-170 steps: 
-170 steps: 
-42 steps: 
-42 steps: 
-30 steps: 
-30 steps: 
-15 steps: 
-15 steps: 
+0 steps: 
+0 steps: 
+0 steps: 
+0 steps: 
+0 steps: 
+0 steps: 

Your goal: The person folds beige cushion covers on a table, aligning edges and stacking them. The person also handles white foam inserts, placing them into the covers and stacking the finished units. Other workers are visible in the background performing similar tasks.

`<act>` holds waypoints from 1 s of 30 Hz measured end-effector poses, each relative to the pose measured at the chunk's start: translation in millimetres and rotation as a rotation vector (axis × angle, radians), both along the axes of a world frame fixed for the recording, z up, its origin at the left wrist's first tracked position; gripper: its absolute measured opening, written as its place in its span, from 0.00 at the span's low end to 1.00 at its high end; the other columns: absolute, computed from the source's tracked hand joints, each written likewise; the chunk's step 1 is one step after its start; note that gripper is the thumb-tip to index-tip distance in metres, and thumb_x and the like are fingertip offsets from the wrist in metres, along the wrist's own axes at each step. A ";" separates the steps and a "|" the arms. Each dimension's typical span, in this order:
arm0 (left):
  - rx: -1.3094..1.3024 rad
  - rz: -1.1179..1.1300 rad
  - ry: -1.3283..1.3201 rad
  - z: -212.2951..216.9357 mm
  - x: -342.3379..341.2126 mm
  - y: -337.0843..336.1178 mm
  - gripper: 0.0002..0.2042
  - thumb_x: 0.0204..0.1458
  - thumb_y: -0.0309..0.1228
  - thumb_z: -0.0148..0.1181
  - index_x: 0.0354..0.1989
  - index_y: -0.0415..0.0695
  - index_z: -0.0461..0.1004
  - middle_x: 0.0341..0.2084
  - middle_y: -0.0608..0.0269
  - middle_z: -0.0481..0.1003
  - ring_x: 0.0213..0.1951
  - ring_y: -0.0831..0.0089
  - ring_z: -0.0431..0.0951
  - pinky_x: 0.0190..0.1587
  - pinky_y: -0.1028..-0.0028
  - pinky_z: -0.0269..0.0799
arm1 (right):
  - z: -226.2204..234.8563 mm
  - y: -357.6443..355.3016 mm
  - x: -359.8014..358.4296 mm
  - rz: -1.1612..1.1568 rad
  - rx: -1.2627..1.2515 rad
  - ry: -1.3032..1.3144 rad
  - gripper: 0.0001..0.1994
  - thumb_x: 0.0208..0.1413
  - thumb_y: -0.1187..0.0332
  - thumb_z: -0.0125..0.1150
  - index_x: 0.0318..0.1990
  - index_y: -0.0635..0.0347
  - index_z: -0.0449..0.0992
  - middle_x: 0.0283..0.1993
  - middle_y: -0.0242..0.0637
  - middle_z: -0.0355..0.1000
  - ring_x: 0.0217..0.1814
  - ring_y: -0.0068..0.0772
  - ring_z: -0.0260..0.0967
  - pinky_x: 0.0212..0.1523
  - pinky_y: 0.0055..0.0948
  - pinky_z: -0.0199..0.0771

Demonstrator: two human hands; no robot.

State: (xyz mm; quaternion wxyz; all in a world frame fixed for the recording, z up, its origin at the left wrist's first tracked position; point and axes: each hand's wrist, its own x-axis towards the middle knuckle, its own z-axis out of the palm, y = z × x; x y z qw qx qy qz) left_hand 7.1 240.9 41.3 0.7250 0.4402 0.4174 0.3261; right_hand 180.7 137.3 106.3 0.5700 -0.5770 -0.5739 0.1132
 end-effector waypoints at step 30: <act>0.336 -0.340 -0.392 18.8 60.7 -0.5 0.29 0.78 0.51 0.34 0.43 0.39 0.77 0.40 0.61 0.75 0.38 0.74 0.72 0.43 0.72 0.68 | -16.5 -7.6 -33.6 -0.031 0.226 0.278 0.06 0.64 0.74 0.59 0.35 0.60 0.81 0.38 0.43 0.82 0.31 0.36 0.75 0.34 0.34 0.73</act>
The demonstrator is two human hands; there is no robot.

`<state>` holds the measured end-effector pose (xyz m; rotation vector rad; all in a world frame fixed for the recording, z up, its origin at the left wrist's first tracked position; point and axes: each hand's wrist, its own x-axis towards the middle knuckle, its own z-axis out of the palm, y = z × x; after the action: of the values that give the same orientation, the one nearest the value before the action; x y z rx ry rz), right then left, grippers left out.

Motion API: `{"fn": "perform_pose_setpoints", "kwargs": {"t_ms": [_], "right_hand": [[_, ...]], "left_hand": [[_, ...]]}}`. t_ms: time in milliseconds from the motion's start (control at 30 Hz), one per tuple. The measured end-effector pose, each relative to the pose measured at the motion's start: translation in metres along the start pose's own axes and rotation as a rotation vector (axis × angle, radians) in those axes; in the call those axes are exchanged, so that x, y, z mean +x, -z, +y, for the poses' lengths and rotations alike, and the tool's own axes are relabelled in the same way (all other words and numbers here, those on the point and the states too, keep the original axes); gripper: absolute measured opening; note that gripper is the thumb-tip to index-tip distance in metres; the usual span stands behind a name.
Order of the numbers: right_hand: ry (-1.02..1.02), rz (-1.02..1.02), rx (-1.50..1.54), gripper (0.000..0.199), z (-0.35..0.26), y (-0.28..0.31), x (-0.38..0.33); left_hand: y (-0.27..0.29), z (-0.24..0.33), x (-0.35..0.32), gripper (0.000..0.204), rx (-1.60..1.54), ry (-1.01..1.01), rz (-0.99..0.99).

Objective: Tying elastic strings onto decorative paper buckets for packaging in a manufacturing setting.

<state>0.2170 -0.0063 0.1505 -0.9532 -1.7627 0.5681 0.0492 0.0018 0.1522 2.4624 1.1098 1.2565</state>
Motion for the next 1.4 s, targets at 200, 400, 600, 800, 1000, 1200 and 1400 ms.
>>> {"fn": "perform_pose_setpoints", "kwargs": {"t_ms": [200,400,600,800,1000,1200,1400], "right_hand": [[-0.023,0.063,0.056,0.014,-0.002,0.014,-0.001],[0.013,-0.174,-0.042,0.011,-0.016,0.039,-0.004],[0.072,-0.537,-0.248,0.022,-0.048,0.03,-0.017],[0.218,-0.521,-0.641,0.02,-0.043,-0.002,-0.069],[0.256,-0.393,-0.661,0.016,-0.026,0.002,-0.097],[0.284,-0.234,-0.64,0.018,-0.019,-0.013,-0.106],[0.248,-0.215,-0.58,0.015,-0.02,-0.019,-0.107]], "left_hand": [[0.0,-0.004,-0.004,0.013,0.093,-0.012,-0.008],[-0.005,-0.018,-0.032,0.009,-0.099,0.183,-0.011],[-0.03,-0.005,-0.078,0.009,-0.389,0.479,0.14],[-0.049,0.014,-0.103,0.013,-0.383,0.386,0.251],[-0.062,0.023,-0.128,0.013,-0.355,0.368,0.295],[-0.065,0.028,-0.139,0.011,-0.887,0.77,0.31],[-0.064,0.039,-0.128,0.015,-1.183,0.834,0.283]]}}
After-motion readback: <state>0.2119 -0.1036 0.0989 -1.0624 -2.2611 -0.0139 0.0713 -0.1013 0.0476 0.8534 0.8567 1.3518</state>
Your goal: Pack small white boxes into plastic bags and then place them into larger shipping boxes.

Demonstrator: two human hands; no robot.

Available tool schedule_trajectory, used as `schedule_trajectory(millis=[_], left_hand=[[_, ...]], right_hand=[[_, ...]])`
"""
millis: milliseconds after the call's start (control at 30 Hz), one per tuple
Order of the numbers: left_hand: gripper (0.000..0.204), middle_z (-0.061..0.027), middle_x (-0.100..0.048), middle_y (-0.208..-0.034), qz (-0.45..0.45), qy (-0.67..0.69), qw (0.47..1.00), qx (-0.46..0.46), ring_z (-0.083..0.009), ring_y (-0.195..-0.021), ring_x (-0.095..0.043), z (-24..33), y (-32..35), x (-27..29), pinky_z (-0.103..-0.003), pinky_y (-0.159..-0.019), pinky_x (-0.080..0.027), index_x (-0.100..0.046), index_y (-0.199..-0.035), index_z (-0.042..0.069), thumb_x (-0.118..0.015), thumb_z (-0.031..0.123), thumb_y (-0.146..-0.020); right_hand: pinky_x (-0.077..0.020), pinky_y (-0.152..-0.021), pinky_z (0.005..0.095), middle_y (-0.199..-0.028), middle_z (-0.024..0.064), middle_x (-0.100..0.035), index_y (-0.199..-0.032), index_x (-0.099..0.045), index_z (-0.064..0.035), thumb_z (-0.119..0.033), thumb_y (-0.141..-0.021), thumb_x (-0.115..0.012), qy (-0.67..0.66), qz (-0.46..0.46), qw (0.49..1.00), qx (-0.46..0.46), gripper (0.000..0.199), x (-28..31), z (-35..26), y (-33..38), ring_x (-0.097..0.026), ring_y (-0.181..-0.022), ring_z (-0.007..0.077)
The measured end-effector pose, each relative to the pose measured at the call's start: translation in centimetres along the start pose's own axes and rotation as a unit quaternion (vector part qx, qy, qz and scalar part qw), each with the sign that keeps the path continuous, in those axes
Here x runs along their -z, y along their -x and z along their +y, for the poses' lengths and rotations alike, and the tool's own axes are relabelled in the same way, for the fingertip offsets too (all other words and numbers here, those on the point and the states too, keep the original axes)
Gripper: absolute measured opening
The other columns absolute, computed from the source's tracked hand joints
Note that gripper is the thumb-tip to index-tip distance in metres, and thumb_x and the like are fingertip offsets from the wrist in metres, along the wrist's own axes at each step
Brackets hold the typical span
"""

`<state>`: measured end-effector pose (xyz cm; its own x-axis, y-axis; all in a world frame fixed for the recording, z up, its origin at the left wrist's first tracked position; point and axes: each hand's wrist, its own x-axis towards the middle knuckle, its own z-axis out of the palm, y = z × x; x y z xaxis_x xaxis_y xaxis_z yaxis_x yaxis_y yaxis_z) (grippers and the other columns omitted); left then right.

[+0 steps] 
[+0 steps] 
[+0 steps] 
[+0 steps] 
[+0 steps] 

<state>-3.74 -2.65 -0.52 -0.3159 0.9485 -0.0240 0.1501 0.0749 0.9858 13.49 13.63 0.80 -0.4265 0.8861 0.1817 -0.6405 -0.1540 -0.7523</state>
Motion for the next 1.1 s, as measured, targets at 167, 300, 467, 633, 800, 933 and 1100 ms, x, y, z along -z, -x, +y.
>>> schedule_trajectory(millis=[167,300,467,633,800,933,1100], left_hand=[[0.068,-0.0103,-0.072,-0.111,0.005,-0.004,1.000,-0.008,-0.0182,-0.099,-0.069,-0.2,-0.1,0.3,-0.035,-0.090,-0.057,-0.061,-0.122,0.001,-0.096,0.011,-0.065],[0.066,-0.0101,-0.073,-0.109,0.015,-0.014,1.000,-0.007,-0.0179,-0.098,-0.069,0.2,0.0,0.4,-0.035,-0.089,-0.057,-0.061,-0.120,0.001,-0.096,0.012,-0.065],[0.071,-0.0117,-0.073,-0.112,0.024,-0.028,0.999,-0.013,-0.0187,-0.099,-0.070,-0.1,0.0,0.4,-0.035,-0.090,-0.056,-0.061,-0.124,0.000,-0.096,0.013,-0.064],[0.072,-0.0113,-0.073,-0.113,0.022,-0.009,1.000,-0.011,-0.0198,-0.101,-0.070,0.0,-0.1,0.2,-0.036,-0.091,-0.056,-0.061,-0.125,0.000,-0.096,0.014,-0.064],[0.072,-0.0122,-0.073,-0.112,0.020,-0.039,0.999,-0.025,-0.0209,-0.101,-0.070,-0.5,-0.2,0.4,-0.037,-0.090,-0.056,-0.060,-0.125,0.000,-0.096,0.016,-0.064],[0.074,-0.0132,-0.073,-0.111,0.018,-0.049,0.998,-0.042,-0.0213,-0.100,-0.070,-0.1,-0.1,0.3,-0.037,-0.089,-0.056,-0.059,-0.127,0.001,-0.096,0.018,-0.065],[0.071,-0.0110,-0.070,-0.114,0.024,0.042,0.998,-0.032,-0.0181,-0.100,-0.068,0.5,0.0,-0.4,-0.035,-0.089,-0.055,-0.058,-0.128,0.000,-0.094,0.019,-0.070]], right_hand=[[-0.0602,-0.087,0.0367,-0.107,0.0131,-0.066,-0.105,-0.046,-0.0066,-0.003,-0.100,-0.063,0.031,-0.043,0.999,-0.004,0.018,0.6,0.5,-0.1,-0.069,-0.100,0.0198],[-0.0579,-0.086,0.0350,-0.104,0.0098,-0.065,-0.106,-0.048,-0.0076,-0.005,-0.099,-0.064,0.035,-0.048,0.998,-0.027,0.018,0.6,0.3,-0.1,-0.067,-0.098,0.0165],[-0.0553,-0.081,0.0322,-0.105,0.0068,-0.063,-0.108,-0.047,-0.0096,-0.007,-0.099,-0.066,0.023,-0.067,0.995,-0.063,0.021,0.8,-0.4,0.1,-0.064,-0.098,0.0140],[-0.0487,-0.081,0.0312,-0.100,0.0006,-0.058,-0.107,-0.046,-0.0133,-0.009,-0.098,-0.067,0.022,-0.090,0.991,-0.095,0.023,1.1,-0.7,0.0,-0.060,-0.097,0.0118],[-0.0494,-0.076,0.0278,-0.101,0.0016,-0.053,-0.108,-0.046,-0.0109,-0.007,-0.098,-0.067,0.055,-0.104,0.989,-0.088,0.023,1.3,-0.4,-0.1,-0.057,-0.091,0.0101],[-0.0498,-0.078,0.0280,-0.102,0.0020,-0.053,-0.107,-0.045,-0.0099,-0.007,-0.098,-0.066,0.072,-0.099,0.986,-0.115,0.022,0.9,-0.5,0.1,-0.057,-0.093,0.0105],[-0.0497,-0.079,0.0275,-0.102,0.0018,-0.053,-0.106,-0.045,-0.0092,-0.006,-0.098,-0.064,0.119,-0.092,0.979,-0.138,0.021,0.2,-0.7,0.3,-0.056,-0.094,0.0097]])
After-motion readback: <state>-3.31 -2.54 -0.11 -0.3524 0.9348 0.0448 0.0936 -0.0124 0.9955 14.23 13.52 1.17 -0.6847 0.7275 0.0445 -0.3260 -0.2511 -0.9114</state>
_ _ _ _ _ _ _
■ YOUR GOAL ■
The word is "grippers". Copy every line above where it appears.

■ ANSWER BELOW ■
`<state>` holds the measured end-effector pose (xyz m; rotation vector rad; all in a world frame fixed for the recording, z up, its origin at the left wrist's first tracked position; point and axes: each hand's wrist, its own x-axis towards the middle knuckle, its own z-axis out of the palm, y = z × x; after the action: of the values that give the same orientation, the one nearest the value before the action; x y z rx ry rz), right then left, grippers left out.
`<state>`: measured end-effector pose (xyz cm; its own x-axis, y-axis; all in a world frame fixed for the recording, z up, its origin at the left wrist's first tracked position; point and axes: each hand's wrist, its own x-axis towards the middle knuckle, its own z-axis out of the palm, y = z × x; x y z xaxis_x xaxis_y xaxis_z yaxis_x yaxis_y yaxis_z) (grippers and the other columns omitted); left then right.

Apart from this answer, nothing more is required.